ASSIGNMENT
The required output holds only the lines from the one containing "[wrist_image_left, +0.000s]" through the end of the material below, copied exactly, please, with no pictures.

DATA BELOW
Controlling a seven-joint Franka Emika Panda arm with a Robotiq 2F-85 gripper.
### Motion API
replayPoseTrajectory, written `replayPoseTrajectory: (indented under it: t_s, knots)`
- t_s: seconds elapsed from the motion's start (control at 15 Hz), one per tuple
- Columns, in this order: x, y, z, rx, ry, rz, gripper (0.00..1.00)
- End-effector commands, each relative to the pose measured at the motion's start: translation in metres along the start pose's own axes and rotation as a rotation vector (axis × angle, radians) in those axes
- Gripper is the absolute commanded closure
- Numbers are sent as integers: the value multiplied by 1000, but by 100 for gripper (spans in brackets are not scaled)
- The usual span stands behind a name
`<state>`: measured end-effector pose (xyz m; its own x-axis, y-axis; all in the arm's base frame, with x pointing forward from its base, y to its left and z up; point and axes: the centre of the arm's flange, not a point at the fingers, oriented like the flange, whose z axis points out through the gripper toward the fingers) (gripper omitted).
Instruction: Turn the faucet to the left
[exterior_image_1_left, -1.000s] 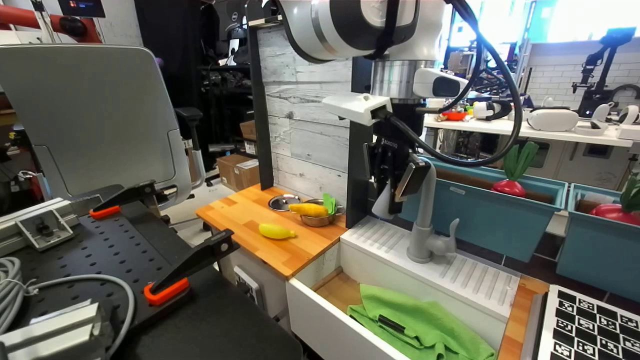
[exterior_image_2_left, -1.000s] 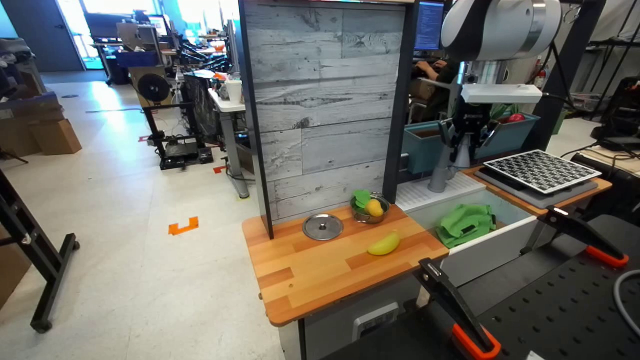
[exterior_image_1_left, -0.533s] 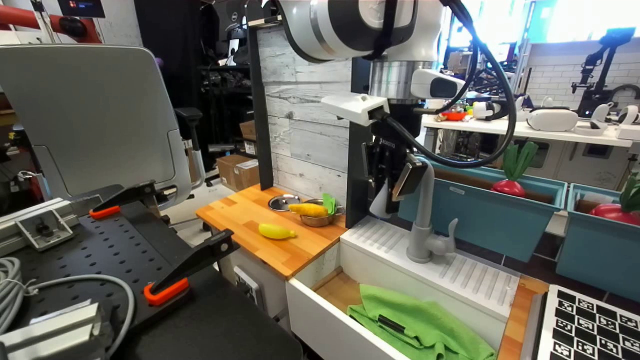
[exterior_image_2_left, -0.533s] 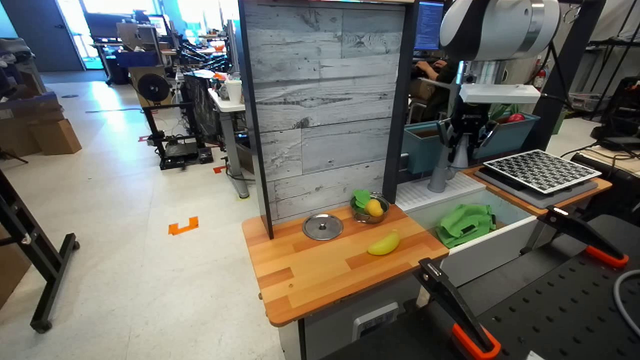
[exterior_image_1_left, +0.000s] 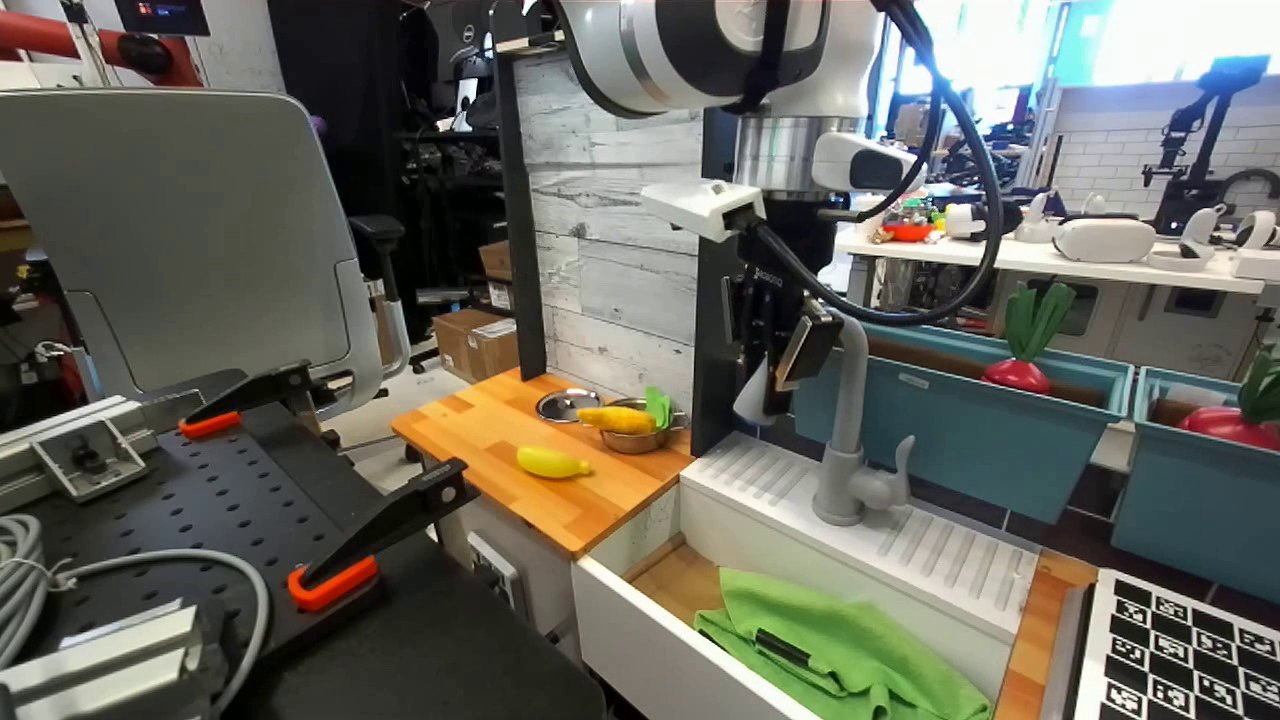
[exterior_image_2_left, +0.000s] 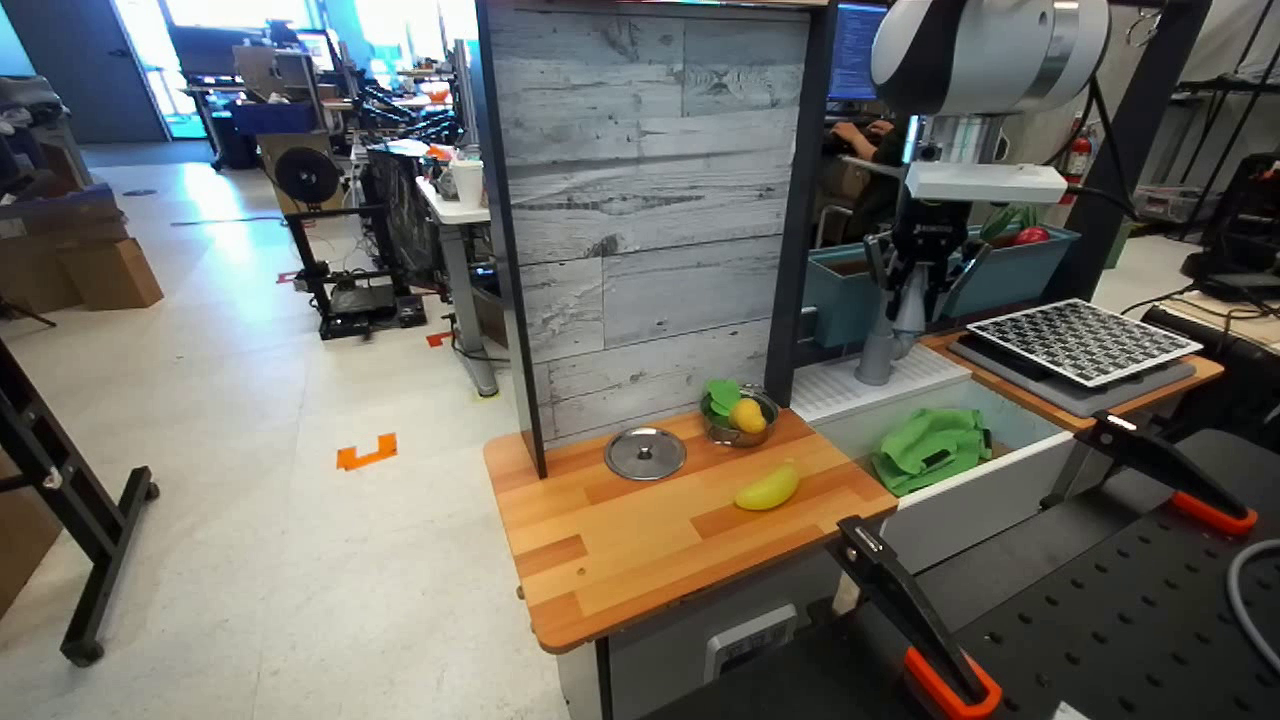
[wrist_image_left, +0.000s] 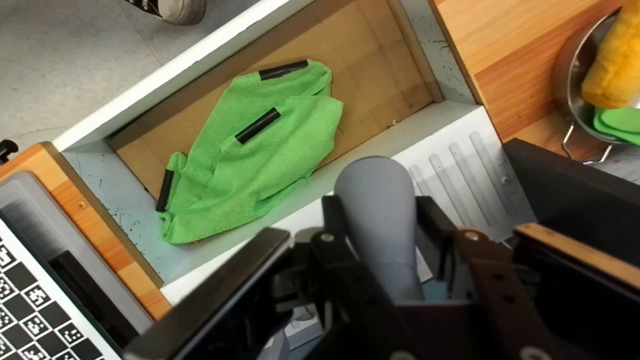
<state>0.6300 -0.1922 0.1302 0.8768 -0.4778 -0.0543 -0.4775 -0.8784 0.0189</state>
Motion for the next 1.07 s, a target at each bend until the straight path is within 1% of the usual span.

PROBLEM SOLUTION
[wrist_image_left, +0.000s] 
<state>0.6300 -0.1922 0.1302 0.8768 -0.4778 -0.0543 -0.4775 -0.8784 0.0189</state>
Motion for the next 1.07 s, a target at each bend until the straight path is within 1% of the usual span.

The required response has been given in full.